- Born: July 7, 1942 (age 84) Pasadena, California, United States
- Education: Pomona College Harvard Medical School
- Known for: Research on cell motility, actin filaments, and myosin motors
- Awards: National Academy of Sciences (1992) E. B. Wilson Medal (2004) Gairdner Foundation International Award (2006)
- Scientific career
- Fields: cell biologist
- Workplaces: Yale University

= Thomas D. Pollard =

American cell biologist

Thomas Dean Pollard (born July 7, 1942) is a prominent educator, cell biologist and biophysicist whose research focuses on understanding cell motility through the study of actin filaments and myosin motors. He is Sterling Professor Emeritus of Molecular, Cellular & Developmental Biology and a professor emeritus of cell biology and molecular biophysics & biochemistry at Yale University. He was dean of Yale's Graduate School of Arts and Sciences from 2010 to 2014, and president of the Salk Institute for Biological Studies from 1996 to 2001.

==Education==
He was educated at Pomona College, receiving a B.A. degree in 1964.

He then attended Harvard Medical School, graduating cum laude in 1968. He then interned in internal medicine at Massachusetts General Hospital.

==Career==
Following his internship, Pollard became a Staff Associate at the National Heart and Lung Institute. Soon after, he returned to Harvard, becoming an assistant professor of anatomy in 1972, and advancing to associate professor in 1975. In 1977, Pollard was named professor and director of the department of cell biology and anatomy at Johns Hopkins University School of Medicine, where his laboratory discovered and characterized several important cellular proteins. In 1996, he left Hopkins to become the president of the Salk Institute for Biological Studies in La Jolla, California, where he also maintained a highly productive research unit in the structural biology laboratory. Additionally, Pollard served as an adjunct professor of biology, of bioengineering, and of chemistry and biochemistry at the University of California, San Diego. In 2001, Pollard moved his laboratory to Yale, where he was appointed Sterling Professor of Molecular, Cellular & Developmental Biology and professor of Cell Biology and of Molecular Biophysics & Biochemistry. From 2003 to 2010 he chaired the Department of Molecular, Cellular & Developmental Biology. In 2010, President Richard Levin named Pollard dean of the graduate school of arts and sciences at Yale, where he served until 2014. After retiring from Yale in 2021, Pollard was appointed Visiting Professor, Department of Molecular and Cell Biology, University of California, Berkeley. From 2018 to 2021, Pollard was director of Yale's Institute for Biological, Physical and Engineering Sciences. Pollard has been very active in promoting scientific education and federal funding of biomedical research primarily through two major societies, both of which he served as a past president: the American Society for Cell Biology and the Biophysical Society.

Нe is an Editor of the journal Molecular Biology of the Cell published by the American Society for Cell Biology.

Pollard is a Fellow of the:
- American Academy of Arts and Sciences (1990)
- National Academy of Sciences of the United States (1992)
- American Association for the Advancement of Science (1993)
- American Academy of Microbiology (1997)
- Biophysical Society (1999)
- Institute of Medicine (1999)
- American Society for Cell Biology (2016)

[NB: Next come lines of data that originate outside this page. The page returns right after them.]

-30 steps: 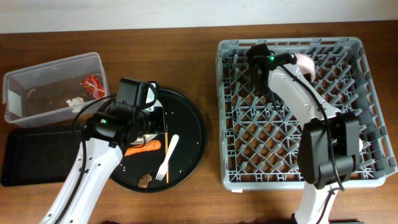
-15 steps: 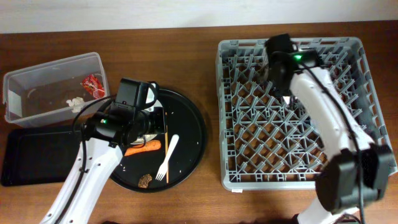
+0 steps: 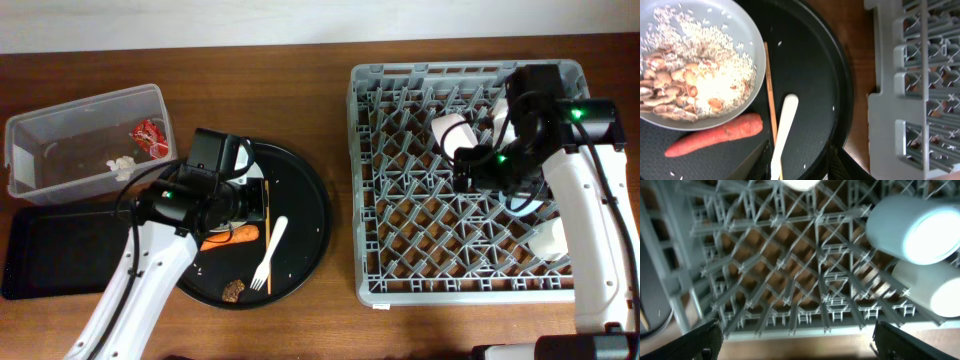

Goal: Sort waste into correct bins and load items into the dishwasher rack
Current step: 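Grasp the orange carrot on the plate with the left gripper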

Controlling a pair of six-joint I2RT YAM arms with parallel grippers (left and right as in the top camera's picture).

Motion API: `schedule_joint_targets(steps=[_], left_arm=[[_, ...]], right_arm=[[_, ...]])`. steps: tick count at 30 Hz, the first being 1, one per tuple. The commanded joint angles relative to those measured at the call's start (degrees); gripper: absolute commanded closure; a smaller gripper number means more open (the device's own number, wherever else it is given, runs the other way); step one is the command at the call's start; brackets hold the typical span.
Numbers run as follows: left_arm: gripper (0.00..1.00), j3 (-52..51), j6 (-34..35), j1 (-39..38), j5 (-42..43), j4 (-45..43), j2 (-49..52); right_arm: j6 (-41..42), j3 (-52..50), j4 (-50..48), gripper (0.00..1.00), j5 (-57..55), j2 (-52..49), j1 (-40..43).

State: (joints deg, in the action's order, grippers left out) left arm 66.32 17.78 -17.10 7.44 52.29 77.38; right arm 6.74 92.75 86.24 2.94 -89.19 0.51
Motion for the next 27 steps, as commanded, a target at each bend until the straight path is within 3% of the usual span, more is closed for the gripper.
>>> schedule_joint_targets(steps=[1, 11, 15, 21, 27], left_arm=[[0.65, -1.1, -0.3, -0.2, -0.4, 0.9, 2.8], [0.64, -4.9, -0.3, -2.0, -0.4, 1.4, 10.2], [0.62, -4.9, 0.4, -2.0, -4.1, 1.4, 10.2], [0.62, -4.9, 15.1, 0.1, -7.8, 2.8, 10.2], [0.60, -4.9, 22.9, 4.3, -7.9, 1.7, 10.2]], right_arm=[[-3.5, -0.6, 1.2, 0.01, 2.4, 0.0, 0.2], [-3.5, -0.6, 1.2, 0.01, 2.4, 0.0, 0.2], [-3.5, -0.6, 1.2, 0.01, 2.4, 0.0, 0.2], [-3.5, -0.6, 1.2, 0.01, 2.4, 0.0, 0.2], [-3.5, -0.6, 1.1, 0.01, 2.4, 0.0, 0.2]])
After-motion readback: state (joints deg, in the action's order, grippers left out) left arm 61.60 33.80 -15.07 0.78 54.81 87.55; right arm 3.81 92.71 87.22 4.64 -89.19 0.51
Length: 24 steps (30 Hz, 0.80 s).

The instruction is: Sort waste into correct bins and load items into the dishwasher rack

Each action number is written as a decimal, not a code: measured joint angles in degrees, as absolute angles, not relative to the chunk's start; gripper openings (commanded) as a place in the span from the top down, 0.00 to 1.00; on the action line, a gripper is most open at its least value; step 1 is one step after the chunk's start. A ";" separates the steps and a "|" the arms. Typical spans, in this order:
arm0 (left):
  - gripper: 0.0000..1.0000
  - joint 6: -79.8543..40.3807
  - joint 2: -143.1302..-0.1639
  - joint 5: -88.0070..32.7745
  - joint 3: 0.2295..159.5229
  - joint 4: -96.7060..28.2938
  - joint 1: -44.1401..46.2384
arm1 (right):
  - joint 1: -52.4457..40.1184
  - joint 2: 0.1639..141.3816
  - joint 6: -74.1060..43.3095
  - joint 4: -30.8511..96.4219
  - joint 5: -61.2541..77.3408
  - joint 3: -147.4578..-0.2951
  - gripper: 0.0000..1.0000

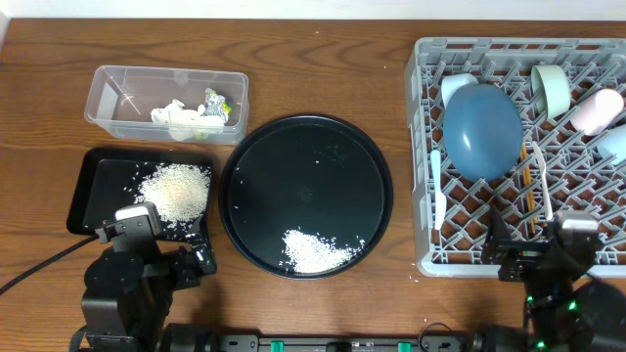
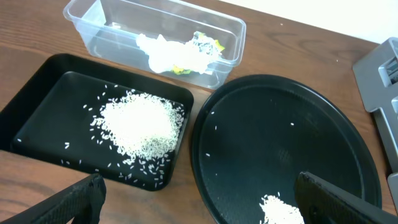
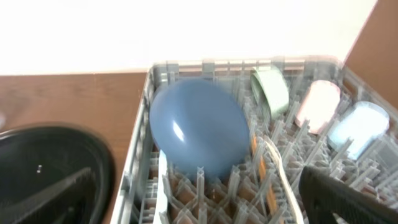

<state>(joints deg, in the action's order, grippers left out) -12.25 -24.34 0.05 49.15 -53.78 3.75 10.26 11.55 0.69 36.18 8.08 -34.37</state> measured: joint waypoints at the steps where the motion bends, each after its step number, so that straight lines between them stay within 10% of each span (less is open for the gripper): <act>1: 0.02 -12.25 -24.32 0.05 49.15 -53.78 3.75 | 10.22 9.32 0.71 32.18 8.19 -31.53 0.01; 14: 0.02 -12.25 -24.34 0.05 49.15 -53.80 3.75 | 9.15 0.69 0.75 -1.30 5.41 -7.51 0.01; 24: 0.02 -12.25 -24.34 0.05 49.15 -53.76 3.75 | 8.05 0.84 2.68 3.86 3.86 -0.36 0.01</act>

Pollard is a recipient of the:
- Rosenstiel Award, Brandeis University (jointly with James Spudich in 1996)
- Public Service Award, Biophysical Society (1997)
- E.B. Wilson Medal, American Society for Cell Biology (2004)
- Gairdner International Award in Biomedical Sciences (2006).
- NAS Award for Scientific Reviewing (2015)
- Connecticut Medal of Science (2025)

Along with co-authors William C. Earnshaw, PhD, FRSE; Jennifer Lippincott-Schwartz, PhD; and illustrator Graham Johnson, Pollard is the primary author of the textbook Cell Biology now in its fourth edition published by Elsevier (2023). Numerous publications, teaching and public service awards, scientists mentored, and editorial boards served-on exemplify Pollard's extensive contributions to the fields of education and cell biology.

==Family==
Thomas Pollard is married to Patricia Snowden, past president of the Maryland League of Women's Voters and cofounder of the Maryland Education Coalition. They have two children. Katherine Snowden Pollard is director of the Gladstone Institute of Data Science and Biotechnology, a Professor at the University of California, San Francisco, and investigator at the Chan Zuckerberg Biohub. Daniel Avery Pollard is an associate professor in the biology department of Western Washington University.